* **PROBLEM TO WORK ON**:
For the records below, output each line exactly as it appears, from the first through the line with "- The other".

Excerpts from a dataset:
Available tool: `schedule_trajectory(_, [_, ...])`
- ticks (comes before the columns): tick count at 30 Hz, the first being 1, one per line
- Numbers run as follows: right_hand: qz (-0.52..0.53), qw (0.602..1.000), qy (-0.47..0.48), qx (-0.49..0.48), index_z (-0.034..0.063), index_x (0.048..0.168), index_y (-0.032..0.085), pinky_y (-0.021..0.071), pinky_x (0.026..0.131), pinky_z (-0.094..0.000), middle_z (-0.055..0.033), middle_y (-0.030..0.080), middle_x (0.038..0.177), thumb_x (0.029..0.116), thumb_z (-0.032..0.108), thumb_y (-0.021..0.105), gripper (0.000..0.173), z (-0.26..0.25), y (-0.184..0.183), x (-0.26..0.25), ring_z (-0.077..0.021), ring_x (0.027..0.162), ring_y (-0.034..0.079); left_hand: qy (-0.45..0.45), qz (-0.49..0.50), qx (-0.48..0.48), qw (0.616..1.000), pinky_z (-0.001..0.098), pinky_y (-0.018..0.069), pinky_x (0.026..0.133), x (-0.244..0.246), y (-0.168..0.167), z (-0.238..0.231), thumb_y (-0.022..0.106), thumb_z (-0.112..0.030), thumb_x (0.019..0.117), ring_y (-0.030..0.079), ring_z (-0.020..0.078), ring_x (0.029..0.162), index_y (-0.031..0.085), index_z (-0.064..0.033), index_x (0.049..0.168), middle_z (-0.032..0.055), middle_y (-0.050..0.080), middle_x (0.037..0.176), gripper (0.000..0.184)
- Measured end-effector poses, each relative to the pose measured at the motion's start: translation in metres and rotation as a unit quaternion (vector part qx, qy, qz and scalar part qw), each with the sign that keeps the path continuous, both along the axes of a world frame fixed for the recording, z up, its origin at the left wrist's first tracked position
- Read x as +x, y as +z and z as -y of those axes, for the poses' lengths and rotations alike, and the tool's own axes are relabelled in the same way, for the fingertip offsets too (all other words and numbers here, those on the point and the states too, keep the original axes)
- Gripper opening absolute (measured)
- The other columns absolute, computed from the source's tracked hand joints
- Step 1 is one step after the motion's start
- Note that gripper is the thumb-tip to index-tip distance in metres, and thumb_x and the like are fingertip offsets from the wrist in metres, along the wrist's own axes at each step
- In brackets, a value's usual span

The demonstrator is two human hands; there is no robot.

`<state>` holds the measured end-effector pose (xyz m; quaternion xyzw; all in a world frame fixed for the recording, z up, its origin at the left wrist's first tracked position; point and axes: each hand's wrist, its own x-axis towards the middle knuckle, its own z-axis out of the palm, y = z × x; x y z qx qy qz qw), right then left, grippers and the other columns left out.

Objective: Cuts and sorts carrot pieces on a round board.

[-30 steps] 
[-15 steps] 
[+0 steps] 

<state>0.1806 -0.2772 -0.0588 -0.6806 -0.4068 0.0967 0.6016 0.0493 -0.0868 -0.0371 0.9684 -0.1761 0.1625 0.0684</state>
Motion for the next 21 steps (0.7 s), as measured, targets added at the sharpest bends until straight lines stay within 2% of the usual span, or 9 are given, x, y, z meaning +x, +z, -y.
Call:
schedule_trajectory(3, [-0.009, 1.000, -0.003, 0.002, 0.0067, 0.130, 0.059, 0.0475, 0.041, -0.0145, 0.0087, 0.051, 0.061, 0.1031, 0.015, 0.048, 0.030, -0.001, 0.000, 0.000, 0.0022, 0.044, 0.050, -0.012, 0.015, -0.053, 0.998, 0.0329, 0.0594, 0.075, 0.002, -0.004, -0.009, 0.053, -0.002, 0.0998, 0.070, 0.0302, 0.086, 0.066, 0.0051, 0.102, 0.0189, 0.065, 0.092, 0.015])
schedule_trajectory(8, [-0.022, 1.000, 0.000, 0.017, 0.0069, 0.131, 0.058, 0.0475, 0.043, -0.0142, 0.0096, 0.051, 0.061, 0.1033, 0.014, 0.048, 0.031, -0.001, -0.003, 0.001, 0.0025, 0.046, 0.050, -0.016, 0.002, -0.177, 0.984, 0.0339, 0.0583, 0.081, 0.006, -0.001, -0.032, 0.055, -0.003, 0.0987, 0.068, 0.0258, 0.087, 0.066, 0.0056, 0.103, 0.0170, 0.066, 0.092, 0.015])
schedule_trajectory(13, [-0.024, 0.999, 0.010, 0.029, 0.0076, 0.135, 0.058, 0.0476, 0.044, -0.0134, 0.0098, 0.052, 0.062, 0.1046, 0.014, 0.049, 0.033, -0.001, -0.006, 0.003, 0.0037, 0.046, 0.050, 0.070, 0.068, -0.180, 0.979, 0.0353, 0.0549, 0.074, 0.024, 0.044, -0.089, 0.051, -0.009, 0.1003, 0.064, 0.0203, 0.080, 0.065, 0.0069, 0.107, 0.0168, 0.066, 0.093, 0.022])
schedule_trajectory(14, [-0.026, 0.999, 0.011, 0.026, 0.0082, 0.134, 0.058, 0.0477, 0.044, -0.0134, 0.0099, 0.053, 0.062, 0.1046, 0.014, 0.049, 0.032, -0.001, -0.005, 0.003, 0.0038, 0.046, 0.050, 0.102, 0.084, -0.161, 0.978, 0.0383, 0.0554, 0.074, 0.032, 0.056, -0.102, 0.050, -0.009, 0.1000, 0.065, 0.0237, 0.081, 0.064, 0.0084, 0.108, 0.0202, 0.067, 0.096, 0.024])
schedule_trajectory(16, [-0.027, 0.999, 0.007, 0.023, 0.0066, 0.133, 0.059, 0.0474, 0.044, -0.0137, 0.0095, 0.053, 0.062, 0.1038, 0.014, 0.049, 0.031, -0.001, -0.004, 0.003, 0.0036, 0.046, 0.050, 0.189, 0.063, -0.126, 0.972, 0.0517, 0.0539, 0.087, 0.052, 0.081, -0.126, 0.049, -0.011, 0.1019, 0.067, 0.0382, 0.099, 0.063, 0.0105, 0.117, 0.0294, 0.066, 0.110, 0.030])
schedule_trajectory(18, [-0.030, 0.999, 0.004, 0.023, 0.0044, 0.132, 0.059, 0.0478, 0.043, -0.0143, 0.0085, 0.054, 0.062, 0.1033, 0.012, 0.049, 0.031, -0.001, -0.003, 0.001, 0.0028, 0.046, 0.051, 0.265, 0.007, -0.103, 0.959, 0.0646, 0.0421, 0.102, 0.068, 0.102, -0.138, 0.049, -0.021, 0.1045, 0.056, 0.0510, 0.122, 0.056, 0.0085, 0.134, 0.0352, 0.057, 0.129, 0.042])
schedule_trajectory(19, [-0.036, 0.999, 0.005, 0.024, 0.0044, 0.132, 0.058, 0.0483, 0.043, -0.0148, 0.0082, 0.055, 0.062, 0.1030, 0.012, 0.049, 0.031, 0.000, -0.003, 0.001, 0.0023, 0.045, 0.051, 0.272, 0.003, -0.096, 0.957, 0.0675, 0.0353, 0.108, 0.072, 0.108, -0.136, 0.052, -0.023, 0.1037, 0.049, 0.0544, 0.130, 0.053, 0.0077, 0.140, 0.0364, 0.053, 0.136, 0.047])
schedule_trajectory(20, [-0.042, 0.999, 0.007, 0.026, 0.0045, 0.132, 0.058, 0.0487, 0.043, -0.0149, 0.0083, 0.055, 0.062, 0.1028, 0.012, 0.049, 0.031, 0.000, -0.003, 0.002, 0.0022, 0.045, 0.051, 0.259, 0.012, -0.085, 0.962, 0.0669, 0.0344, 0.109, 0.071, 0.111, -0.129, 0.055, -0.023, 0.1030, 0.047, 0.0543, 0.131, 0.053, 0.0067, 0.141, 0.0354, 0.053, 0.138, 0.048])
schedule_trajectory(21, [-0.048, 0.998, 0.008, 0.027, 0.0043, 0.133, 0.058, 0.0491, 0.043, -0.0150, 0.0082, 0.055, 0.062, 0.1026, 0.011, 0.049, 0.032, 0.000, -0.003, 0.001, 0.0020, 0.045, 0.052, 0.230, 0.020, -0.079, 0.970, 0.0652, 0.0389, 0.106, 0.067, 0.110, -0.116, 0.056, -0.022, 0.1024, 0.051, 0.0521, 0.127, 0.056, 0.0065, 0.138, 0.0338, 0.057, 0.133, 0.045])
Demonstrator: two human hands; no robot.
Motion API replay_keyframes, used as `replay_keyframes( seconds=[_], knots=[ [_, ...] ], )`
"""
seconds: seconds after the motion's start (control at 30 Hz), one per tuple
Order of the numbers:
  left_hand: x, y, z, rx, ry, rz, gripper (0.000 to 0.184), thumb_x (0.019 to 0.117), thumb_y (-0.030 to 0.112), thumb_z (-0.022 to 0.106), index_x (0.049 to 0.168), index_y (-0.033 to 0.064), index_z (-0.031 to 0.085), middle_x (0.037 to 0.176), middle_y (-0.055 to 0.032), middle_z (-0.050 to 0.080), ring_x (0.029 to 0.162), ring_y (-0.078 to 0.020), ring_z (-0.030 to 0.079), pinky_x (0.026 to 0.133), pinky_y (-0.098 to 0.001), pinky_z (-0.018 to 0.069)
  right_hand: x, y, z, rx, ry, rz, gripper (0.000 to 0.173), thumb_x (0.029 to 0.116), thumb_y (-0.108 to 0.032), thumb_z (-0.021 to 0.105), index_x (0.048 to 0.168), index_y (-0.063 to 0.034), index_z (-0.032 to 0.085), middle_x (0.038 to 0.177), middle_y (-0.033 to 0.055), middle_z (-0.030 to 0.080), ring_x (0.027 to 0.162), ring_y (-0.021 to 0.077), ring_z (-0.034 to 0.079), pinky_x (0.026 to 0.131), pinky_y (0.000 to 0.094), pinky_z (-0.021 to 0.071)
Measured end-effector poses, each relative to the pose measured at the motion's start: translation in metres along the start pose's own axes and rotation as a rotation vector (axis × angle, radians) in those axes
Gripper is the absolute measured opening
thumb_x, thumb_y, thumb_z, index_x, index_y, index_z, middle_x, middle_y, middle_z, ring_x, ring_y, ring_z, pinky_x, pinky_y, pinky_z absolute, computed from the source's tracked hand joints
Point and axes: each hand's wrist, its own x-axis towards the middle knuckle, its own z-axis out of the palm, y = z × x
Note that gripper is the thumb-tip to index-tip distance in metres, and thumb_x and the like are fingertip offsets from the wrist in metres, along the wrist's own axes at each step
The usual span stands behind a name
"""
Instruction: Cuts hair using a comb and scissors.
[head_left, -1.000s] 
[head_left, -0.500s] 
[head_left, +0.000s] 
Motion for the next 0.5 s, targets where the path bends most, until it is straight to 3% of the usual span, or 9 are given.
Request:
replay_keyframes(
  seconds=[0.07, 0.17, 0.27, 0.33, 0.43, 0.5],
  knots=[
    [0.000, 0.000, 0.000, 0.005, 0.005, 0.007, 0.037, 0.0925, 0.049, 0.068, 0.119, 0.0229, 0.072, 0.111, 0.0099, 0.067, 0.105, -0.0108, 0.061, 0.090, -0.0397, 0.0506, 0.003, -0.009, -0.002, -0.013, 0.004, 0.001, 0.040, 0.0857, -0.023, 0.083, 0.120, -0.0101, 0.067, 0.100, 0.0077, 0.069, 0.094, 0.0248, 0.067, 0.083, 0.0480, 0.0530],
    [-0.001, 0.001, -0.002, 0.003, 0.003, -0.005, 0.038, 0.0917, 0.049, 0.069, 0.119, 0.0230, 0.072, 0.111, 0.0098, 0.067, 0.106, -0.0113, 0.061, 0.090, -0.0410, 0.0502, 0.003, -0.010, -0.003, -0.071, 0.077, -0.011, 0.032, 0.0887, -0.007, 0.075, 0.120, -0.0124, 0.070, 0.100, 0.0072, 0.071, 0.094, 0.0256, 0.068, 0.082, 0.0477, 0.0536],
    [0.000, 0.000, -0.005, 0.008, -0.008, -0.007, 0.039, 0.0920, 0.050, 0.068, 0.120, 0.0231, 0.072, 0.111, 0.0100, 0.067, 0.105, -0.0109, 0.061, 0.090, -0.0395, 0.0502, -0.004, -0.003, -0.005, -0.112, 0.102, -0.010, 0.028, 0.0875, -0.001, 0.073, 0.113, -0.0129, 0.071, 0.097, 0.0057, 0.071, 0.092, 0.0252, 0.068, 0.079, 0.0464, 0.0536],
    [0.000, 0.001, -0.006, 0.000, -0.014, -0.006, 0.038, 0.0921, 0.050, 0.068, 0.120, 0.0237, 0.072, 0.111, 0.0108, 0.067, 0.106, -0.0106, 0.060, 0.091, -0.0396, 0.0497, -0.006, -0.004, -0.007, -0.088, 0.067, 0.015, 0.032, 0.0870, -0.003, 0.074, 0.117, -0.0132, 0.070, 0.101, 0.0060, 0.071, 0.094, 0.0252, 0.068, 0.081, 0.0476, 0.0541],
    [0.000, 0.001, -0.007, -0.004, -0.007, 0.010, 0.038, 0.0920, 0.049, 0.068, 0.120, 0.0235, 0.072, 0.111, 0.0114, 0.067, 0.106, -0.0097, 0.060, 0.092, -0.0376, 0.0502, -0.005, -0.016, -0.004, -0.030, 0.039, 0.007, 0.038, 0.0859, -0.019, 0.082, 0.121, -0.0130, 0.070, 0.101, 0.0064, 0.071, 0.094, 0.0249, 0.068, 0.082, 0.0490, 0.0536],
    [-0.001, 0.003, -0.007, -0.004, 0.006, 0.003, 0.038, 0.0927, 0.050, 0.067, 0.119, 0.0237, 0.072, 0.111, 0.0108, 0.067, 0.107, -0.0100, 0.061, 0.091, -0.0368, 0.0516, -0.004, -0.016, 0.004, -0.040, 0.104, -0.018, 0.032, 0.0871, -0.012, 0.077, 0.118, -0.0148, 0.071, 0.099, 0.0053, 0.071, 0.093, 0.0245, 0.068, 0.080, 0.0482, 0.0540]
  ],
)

* **ANSWER SECTION**:
Available tool: `schedule_trajectory(_, [_, ...])`
- ticks (comes before the columns): tick count at 30 Hz, the first being 1, one per line
- Numbers run as follows: right_hand: qz (-0.52..0.53), qw (0.602..1.000), qy (-0.47..0.48), qx (-0.49..0.48), index_z (-0.034..0.063), index_x (0.048..0.168), index_y (-0.032..0.085), pinky_y (-0.021..0.071), pinky_x (0.026..0.131), pinky_z (-0.094..0.000), middle_z (-0.055..0.033), middle_y (-0.030..0.080), middle_x (0.038..0.177), thumb_x (0.029..0.116), thumb_z (-0.032..0.108), thumb_y (-0.021..0.105), gripper (0.000..0.173), z (-0.26..0.25), y (-0.184..0.183), x (-0.26..0.25), ring_z (-0.077..0.021), ring_x (0.027..0.162), ring_y (-0.034..0.079); left_hand: qy (-0.45..0.45), qz (-0.49..0.50), qx (-0.48..0.48), qw (0.616..1.000), pinky_z (-0.001..0.098), pinky_y (-0.018..0.069), pinky_x (0.026..0.133), x (-0.244..0.246), y (-0.168..0.167), z (-0.238..0.231), thumb_y (-0.022..0.106), thumb_z (-0.112..0.030), thumb_x (0.019..0.117), ring_y (-0.030..0.079), ring_z (-0.020..0.078), ring_x (0.029..0.162), index_y (-0.031..0.085), index_z (-0.064..0.033), index_x (0.049..0.168), middle_z (-0.032..0.055), middle_y (-0.050..0.080), middle_x (0.037..0.176), gripper (0.000..0.184)
- Measured end-effector poses, each relative to the pose measured at the motion's start: translation in metres and rotation as a unit quaternion (vector part qx, qy, qz and scalar part qw), each with the sign that keeps the path continuous, both along the axes of a world frame fixed for the recording, z up, its origin at the left wrist's first tracked position
- Read x as +x, y as +z and z as -y of those axes, for the poses' lengths and rotations alike, and the tool's own axes are relabelled in the same way, for the fingertip offsets too (all other words and numbers here, those on the point and the states too, keep the original axes)
- Gripper opening absolute (measured)
- The other columns absolute, computed from the source's tracked hand joints

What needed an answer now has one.